They are both lovely; thank you so much! xx


----------



## New Mrs W

I wrote it as if Frankie had written it. I made sure the messages were personal to the godparent too, for example for Frankie's godfather who is a huge Spurs fan, I wrote, "Mummy says I will be a Bradford City fan, Daddy says I will be a Crystal Palace fan, but I know that if I want to watch some good football, you will take me to watch Tottenham with you."

I also put Frankie's handprint inside each of the cards as his own way of signing the card.

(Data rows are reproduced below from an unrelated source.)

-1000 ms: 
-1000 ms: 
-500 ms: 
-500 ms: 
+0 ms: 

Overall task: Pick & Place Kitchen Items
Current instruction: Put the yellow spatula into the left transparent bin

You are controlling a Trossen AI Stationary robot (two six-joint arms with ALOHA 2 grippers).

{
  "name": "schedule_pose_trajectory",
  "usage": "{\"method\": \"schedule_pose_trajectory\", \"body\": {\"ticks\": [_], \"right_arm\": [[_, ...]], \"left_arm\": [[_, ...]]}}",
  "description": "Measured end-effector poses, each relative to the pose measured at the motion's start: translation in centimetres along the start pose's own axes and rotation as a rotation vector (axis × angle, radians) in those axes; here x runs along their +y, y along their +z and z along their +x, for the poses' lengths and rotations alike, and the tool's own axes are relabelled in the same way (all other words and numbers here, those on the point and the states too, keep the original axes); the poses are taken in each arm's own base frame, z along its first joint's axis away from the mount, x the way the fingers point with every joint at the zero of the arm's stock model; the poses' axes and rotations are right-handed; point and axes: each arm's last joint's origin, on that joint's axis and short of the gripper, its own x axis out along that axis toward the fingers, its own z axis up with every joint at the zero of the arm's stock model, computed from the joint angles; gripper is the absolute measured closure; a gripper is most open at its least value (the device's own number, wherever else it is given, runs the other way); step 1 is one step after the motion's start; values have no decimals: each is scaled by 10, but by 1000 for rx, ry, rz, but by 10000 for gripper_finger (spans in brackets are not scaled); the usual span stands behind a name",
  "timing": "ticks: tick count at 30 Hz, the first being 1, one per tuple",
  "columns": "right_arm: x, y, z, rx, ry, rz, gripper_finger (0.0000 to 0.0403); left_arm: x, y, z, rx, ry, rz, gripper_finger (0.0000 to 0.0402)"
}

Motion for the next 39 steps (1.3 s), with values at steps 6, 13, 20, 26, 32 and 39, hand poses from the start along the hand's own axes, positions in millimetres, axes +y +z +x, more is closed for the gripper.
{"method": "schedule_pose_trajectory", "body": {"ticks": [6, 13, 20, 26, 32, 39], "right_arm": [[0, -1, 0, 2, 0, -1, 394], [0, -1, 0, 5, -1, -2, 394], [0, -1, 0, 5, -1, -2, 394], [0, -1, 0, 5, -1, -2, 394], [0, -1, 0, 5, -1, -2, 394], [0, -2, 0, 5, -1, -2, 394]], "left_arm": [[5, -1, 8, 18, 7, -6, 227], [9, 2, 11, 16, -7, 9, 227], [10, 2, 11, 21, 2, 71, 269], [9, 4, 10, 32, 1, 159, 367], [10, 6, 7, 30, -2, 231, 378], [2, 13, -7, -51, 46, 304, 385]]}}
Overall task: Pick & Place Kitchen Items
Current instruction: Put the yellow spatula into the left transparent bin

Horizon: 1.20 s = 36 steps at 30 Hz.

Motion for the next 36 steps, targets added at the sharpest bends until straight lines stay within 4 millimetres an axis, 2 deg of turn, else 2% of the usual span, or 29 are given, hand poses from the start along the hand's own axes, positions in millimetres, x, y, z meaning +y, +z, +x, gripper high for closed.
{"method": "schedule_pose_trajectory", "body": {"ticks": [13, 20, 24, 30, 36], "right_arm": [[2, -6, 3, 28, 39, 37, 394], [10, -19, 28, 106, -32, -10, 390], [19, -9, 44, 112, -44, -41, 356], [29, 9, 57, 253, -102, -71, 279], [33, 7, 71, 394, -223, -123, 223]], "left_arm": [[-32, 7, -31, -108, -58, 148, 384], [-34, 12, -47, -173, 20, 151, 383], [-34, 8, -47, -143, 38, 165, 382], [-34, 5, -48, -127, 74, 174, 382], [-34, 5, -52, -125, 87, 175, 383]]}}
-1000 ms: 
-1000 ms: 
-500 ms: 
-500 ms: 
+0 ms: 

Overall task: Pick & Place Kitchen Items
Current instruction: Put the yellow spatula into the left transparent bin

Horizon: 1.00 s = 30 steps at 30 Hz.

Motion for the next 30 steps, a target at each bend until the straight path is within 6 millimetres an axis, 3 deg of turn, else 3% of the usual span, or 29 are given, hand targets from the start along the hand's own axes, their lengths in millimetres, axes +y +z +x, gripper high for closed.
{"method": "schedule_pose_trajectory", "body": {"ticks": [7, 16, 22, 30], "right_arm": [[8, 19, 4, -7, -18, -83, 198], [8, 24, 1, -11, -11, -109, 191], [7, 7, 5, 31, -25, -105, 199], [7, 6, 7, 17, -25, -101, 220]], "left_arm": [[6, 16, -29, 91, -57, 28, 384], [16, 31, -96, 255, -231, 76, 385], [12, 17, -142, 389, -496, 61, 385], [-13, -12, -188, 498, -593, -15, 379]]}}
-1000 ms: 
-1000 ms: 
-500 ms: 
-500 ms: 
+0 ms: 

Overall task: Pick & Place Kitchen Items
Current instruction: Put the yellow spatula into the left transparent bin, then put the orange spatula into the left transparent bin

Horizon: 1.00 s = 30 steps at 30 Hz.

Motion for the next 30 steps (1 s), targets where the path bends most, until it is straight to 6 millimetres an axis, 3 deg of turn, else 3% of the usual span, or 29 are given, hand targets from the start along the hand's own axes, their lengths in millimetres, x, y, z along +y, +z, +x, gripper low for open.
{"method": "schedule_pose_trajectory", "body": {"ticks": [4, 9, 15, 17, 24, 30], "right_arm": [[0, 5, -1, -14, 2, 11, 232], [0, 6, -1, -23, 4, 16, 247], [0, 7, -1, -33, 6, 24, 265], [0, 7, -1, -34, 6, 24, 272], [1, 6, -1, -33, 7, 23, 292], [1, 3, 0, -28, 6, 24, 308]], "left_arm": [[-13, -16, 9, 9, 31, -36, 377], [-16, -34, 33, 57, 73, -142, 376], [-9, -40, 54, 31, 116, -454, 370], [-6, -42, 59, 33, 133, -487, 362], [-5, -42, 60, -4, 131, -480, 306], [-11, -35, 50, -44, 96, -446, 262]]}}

Hope you have a lovely day tomorrow, I'll be looking forward to photos!! xx


----------



## ILoveShoes

New Mrs W said:


> I wrote it as if Frankie had written it. I made sure the messages were personal to the godparent too, for example for Frankie's godfather who is a huge Spurs fan, I wrote, "Mummy says I will be a Bradford City fan, Daddy says I will be a Crystal Palace fan, but I know that if I want to watch some good football, you will take me to watch Tottenham with you."
> 
> I also put Frankie's handprint inside each of the cards as his own way of signing the card.
> 
> Hope you have a lovely day tomorrow, I'll be looking forward to photos!! xx

I love that idea! Thank you! :)
xx


----------